Ram earned a score of 940 on a national achievement test. The mean test score was 850 with a standard deviation of 100.what proportion of student had a higher score than Ram?(Assume that test scores are normally distributed)
Z = (score-mean)/SD
Find table in the back of your statistics text labeled something like "areas under normal distribution" to find the proportion related to the Z score.
To solve this problem, we need to use the z-score formula and the standardization process.
The formula for calculating the z-score is:
z = (x - μ) / σ
where:
z = z-score
x = individual test score
μ = mean test score
σ = standard deviation
In this case,
x = 940
μ = 850
σ = 100
Substituting these values into the formula, we can find the z-score:
z = (940 - 850) / 100
z = 90 / 100
z = 0.9
Now, we need to find the proportion of students who scored higher than Ram. We can look up this proportion in the standard normal distribution table using the z-score obtained.
The standard normal distribution table gives us the proportion of values below a certain z-score. To find the proportion of values above a certain z-score, we subtract the corresponding proportion from 1.
Looking up the z-score of 0.9 in the standard normal distribution table, we find the corresponding proportion is 0.8159.
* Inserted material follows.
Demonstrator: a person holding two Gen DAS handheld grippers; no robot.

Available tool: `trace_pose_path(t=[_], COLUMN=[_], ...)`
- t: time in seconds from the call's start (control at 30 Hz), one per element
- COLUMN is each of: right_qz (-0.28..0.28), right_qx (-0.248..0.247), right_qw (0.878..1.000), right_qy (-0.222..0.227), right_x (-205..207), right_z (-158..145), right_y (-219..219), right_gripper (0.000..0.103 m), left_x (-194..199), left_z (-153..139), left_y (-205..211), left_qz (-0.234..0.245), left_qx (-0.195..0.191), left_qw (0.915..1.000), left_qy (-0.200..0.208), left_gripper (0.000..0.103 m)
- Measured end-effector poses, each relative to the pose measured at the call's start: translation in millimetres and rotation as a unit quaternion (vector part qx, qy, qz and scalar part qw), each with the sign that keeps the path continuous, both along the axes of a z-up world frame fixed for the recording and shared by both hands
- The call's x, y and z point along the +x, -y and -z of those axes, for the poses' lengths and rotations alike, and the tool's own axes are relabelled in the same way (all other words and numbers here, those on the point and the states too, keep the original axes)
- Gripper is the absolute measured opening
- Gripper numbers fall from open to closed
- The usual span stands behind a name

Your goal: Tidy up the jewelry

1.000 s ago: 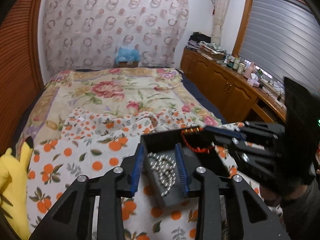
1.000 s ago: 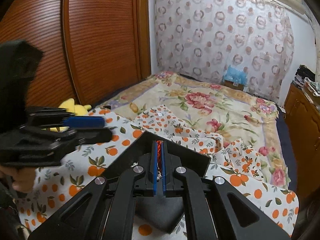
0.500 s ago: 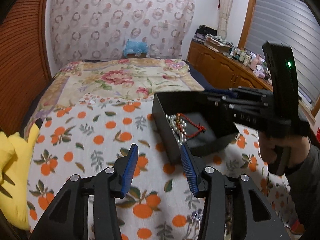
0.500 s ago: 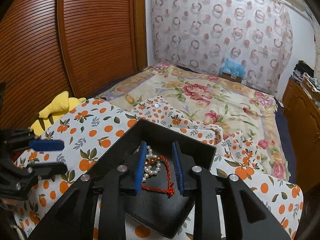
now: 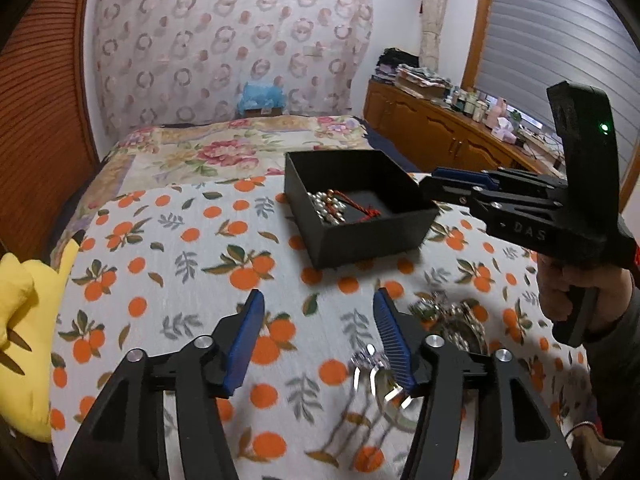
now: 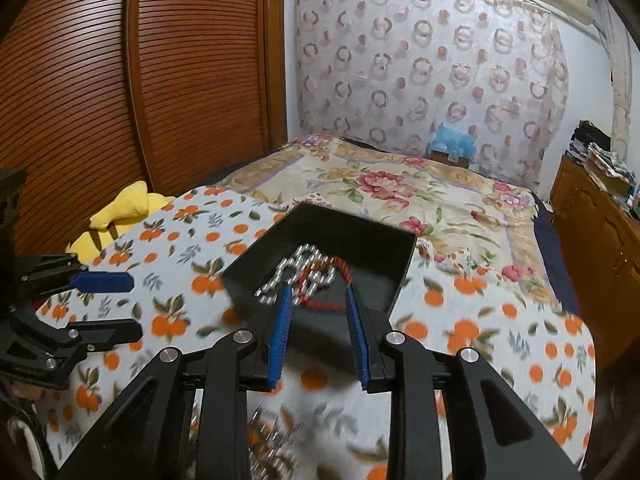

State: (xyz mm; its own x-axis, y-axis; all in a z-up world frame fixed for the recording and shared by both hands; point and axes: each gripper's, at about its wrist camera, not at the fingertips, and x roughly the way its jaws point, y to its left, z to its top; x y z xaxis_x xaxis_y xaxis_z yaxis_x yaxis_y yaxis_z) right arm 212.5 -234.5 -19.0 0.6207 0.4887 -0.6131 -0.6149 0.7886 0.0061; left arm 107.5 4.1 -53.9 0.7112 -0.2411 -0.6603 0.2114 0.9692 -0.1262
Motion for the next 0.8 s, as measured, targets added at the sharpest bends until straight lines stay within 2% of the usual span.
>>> trace_pose_path(t=[0.23,0.33,0.5,0.8], right_qz=[0.001,0.002,0.006,0.019], right_qx=[-0.002,0.001,0.001,0.01], right_qw=[1.0,1.0,1.0,1.0], right_qy=[0.008,0.004,0.012,0.002], right_x=[-46,-62,-89,-111], right_z=[7,10,12,19], right_y=[14,19,29,47], right_gripper=[0.03,0.03,0.03,0.03], left_x=[-20,-26,-32,-25], left_z=[12,16,23,37], left_y=[10,13,18,33], left_qz=[0.016,0.02,0.028,0.055], left_qx=[0.001,0.005,0.01,0.02], left_qw=[0.9998,0.9997,0.9993,0.9969], left_qy=[-0.011,-0.015,-0.024,-0.051], left_gripper=[0.062,0.069,0.072,0.074])
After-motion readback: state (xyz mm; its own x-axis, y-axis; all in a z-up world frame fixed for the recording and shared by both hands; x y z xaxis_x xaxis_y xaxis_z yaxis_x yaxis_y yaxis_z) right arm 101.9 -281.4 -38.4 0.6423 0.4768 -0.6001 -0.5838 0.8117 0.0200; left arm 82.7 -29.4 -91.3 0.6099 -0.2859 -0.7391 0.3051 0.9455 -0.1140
However, we need the proportion of students who scored higher than Ram, so we subtract this value from 1:
Proportion = 1 - 0.8159
Proportion = 0.1841
Therefore, approximately 18.41% of students had a higher score than Ram on the test.
To find the proportion of students who had a higher score than Ram, we need to calculate the Z-score for Ram's score and then find the area under the normal curve corresponding to scores higher than Ram's.
First, we calculate the Z-score using the formula:
Z = (X - μ) / σ
Where:
X = Ram's score = 940
μ = Mean test score = 850
σ = Standard deviation = 100
Z = (940 - 850) / 100 = 0.9
Next, we need to find the proportion of scores higher than Ram's by finding the area under the normal curve to the right of the Z-score of 0.9. This can be done using a standard normal distribution table or by using a calculator or statistical software.
Using a calculator or software:
We can use a calculator or software with a standard normal distribution function to find the area to the right of Z = 0.9. The area will give us the proportion of scores higher than Ram's.
Using a standard normal distribution table:
If using a standard normal distribution table, we would need to find the area corresponding to Z = 0.9. We need to find the value in the table that is closest to 0.9 and then look for the corresponding area in the table.
Once we have the area under the normal curve, we subtract it from 1 to find the proportion of scores higher than Ram's.
The final proportion of students who had a higher score than Ram can be interpreted as the percentage by multiplying it by 100.